- Born: Richard Anthony Lewis Jones 1961 (age 64–65)
- Education: Denstone College
- Alma mater: University of Cambridge (BA, PhD)
- Known for: Soft Condensed Matter
- Scientific career
- Fields: Physics Soft matter Science policy
- Institutions: University of Cambridge; Cavendish Laboratory; Cornell University; University of Sheffield; University of Manchester;
- Thesis: Mutual diffusion in miscible polymer blends (1987)
- Website: softmachines.org

= Richard A. Jones (physicist) =

Professor of Physics

Richard Anthony Lewis Jones (born 1961) FInstP FLSW is professor of Materials Physics and Innovation Policy at the University of Manchester having been professor of physics at the University of Sheffield until 2020.

== Education ==
Jones was educated at Denstone College and St Catharine's College, Cambridge, where he studied the Natural Sciences Tripos and was awarded a Bachelor of Arts degree in Physics 1983. He continued his study at the University of Cambridge where his PhD investigated diffusion in polymer blends.

== Career and research ==
After postdoctoral research at Cornell University, he was appointed a lecturer at the University of Cambridge based at the Cavendish Laboratory and in 1998 was appointed a professor at the University of Sheffield.

Jones' research investigates the physics of Polymers and Biopolymers at surfaces and interfaces, with implications for polymer blends.
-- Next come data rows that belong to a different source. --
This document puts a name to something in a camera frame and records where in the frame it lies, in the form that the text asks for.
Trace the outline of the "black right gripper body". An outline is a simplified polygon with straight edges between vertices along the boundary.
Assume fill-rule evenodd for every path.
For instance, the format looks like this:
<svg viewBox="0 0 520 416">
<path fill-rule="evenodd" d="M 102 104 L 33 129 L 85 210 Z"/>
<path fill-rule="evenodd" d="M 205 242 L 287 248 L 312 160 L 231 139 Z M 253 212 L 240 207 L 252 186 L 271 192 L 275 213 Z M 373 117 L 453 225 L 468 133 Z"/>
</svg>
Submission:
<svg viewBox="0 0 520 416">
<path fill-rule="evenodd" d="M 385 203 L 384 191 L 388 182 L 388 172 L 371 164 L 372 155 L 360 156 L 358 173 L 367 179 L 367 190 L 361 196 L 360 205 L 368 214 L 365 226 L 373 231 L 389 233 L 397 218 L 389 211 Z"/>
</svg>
He pioneered the use of ion beam methods to study the segregation of one component to the surface of a blend. This in turn led to experiments on capillary wave broadening of interfaces, using neutron reflectivity. His experiments on the thickness-dependence of Glass transitions in thin films has stimulated a new research field. He has extended his studies to the denaturation of proteins at interfaces, demonstrating how the surface hydrophilicity has a strong effect, with implications for problems ranging from fouling to disease.

In 2018 he co-authored The Biomedical Bubble with James Wilsdon, which argued that United Kingdom Research and Innovation (UKRI) needs a greater diversity of priorities, politics, places and people.

In 2020, Jones moved to Manchester.

=== Awards and honours ===
Jones was elected a Fellow of the Royal Society (FRS) in 2006 for "substantial contributions to the improvement of natural knowledge".

In 2008 he won the Institute of Physics David Tabor Medal and Prize.

In 2021, Jones was elected a Fellow of the Learned Society of Wales.